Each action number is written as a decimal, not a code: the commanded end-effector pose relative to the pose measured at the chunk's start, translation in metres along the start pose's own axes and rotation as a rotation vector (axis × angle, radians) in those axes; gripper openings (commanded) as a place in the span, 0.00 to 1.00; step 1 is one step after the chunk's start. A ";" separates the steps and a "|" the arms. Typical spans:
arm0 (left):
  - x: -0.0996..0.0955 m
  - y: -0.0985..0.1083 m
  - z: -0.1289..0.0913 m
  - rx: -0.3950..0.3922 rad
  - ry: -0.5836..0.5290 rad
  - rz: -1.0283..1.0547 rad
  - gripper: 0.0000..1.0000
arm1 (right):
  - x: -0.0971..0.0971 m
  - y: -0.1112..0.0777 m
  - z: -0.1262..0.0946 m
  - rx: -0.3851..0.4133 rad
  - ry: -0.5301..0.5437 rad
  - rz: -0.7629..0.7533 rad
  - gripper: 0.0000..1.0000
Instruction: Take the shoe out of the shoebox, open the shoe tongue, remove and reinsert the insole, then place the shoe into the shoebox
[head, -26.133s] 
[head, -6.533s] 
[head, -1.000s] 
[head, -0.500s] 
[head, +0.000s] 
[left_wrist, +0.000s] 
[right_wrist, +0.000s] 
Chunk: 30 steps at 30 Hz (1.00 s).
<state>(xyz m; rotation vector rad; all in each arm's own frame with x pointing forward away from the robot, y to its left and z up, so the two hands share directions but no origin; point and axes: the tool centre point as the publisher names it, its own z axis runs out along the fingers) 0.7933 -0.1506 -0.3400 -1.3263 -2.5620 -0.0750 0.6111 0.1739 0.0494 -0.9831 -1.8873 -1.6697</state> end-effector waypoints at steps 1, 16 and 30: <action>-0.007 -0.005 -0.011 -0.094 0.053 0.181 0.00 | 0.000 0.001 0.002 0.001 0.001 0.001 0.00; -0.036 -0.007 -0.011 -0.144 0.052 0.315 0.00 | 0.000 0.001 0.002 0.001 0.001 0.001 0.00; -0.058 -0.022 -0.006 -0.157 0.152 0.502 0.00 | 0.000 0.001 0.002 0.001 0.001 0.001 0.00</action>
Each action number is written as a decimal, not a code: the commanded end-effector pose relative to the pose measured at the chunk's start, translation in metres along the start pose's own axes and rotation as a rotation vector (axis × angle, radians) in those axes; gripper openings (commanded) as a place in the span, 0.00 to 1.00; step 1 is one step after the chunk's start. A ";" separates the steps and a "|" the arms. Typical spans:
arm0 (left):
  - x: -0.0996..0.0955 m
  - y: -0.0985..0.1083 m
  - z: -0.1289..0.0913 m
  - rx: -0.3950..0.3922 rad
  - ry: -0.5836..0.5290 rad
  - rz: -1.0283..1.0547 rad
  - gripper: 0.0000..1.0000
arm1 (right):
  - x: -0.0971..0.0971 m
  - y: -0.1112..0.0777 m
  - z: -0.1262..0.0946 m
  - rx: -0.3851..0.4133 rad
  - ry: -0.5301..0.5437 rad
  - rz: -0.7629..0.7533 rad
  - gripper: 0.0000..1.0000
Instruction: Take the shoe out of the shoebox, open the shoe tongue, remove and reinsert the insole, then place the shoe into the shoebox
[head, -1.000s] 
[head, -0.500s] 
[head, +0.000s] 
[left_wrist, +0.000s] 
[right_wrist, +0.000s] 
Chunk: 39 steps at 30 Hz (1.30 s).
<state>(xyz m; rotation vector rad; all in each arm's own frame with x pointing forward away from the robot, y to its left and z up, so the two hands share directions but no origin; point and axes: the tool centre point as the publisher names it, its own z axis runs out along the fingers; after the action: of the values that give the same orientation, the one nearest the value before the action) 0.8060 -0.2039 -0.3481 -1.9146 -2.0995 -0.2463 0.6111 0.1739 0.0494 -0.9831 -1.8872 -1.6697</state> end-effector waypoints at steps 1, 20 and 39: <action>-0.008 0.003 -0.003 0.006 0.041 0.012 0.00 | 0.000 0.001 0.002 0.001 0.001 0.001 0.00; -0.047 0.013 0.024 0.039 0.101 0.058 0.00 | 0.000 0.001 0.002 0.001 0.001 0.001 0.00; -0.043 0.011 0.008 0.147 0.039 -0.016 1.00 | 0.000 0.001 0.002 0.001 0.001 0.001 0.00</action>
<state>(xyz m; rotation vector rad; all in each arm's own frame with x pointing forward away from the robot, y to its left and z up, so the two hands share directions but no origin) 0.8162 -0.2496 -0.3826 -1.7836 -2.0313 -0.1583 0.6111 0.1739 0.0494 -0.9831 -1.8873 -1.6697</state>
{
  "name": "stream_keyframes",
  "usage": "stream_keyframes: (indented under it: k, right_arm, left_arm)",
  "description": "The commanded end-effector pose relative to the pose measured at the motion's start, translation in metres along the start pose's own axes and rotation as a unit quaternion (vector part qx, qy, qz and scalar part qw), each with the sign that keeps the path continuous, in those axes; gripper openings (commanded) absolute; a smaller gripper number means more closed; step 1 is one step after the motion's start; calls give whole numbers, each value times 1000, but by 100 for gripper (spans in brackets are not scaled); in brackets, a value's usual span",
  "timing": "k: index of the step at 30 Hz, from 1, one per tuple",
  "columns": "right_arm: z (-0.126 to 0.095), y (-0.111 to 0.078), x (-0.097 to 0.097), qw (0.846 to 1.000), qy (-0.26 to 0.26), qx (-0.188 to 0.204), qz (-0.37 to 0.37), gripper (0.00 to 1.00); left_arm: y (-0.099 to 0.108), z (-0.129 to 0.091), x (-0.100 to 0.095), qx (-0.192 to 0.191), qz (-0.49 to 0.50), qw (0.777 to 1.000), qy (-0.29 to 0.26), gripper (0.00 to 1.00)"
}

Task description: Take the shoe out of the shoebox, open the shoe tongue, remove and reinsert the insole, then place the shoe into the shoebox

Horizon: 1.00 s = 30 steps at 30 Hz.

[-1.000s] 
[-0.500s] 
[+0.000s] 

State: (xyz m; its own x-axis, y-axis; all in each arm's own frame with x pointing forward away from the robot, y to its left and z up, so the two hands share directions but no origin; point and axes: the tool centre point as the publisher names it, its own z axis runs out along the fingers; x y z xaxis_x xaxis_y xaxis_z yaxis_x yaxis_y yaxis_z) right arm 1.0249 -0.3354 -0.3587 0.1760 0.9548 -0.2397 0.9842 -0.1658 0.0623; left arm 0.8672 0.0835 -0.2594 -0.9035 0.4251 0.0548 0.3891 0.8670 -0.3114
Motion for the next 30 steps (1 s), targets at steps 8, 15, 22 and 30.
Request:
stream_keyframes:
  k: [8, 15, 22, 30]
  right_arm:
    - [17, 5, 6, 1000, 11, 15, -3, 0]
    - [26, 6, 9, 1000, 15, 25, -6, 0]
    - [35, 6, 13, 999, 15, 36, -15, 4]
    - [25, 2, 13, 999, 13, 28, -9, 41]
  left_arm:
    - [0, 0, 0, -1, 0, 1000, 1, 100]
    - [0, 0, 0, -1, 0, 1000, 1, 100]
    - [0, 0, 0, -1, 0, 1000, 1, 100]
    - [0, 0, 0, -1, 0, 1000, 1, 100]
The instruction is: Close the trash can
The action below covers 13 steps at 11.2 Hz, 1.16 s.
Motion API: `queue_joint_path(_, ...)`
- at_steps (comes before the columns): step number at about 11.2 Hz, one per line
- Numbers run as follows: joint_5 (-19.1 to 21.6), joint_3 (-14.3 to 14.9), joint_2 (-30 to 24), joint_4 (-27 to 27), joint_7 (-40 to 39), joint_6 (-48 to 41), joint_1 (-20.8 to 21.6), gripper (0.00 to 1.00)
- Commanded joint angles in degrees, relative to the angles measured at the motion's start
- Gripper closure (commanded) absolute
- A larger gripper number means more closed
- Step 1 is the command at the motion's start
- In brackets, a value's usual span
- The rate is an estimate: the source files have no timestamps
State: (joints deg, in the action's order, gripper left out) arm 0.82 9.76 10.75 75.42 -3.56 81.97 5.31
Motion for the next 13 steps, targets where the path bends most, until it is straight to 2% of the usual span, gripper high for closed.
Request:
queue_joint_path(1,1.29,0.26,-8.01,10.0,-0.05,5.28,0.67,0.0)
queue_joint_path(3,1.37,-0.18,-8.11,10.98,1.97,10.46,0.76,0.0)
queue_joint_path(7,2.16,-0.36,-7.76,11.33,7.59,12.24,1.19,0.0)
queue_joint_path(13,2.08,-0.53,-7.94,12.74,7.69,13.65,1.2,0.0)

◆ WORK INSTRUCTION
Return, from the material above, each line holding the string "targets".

◆ ANSWER SPACE
Motion for the next 30 steps (1 s), targets at steps 8, 15, 22 and 30.
Motion for the next 13 steps, targets where the path bends most, until it is straight to 2% of the usual span, gripper high for closed.

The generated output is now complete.